## GIVEN DATA
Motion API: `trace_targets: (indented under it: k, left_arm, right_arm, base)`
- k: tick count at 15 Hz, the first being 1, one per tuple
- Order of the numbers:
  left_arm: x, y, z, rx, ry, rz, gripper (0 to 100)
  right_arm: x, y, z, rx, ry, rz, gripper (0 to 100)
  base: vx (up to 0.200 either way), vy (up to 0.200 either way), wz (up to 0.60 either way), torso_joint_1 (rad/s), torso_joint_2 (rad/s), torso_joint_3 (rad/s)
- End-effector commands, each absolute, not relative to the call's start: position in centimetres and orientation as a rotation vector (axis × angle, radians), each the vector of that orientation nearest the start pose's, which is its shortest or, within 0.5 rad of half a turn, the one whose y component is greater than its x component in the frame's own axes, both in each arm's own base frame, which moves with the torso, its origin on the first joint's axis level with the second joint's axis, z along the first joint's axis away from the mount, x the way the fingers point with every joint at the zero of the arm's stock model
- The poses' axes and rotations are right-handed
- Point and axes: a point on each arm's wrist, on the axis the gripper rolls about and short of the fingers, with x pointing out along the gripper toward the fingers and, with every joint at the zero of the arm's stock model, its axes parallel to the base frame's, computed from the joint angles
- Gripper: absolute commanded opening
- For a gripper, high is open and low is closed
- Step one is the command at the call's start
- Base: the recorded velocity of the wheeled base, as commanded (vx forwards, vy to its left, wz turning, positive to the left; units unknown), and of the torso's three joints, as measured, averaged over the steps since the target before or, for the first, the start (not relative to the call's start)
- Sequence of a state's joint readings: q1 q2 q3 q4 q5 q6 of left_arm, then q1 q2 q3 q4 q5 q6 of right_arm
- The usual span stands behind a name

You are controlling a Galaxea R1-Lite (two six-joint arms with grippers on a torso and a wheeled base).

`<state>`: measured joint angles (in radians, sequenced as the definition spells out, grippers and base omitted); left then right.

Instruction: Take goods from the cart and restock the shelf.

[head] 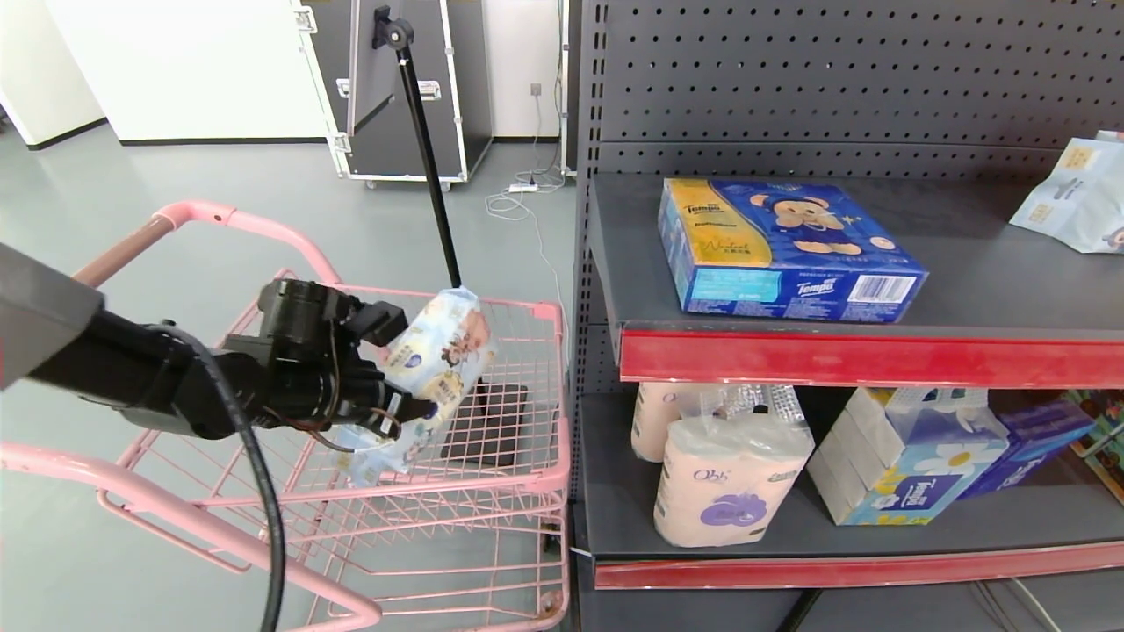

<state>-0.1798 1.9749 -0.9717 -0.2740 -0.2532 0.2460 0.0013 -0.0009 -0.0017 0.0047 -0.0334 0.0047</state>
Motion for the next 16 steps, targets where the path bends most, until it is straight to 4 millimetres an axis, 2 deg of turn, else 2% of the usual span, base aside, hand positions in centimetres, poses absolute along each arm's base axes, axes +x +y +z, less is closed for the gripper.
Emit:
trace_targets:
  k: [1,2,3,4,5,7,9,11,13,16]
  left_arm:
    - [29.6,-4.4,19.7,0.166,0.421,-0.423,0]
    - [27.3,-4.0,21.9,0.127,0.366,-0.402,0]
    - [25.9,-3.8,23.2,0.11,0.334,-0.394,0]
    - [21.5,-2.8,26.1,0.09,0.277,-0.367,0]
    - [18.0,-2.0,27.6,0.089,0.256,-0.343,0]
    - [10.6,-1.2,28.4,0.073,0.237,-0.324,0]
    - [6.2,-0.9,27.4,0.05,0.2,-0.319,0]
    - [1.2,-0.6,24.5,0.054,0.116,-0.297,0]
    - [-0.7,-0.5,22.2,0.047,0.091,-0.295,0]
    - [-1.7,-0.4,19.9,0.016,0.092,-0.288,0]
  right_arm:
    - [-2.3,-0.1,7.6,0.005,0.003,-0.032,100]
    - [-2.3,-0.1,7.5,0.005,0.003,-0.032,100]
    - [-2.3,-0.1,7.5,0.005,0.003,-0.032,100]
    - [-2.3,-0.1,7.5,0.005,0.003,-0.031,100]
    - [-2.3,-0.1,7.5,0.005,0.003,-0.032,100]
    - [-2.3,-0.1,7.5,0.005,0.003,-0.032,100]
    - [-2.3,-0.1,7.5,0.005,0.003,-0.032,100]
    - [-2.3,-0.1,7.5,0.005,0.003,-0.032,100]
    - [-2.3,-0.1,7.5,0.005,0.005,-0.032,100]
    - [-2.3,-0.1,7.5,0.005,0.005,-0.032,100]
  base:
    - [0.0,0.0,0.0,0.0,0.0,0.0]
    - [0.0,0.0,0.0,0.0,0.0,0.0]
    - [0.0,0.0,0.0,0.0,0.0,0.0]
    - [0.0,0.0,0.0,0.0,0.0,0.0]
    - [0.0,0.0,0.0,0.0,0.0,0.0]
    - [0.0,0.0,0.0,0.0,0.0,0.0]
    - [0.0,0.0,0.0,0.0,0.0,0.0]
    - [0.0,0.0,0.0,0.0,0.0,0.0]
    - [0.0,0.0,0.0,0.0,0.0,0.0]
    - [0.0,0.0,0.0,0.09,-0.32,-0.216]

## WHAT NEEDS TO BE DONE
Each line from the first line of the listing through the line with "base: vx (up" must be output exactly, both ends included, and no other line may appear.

## COMPLETED EXERCISE
Motion API: `trace_targets: (indented under it: k, left_arm, right_arm, base)`
- k: tick count at 15 Hz, the first being 1, one per tuple
- Order of the numbers:
  left_arm: x, y, z, rx, ry, rz, gripper (0 to 100)
  right_arm: x, y, z, rx, ry, rz, gripper (0 to 100)
  base: vx (up to 0.200 either way), vy (up to 0.200 either way), wz (up to 0.60 either way), torso_joint_1 (rad/s), torso_joint_2 (rad/s), torso_joint_3 (rad/s)

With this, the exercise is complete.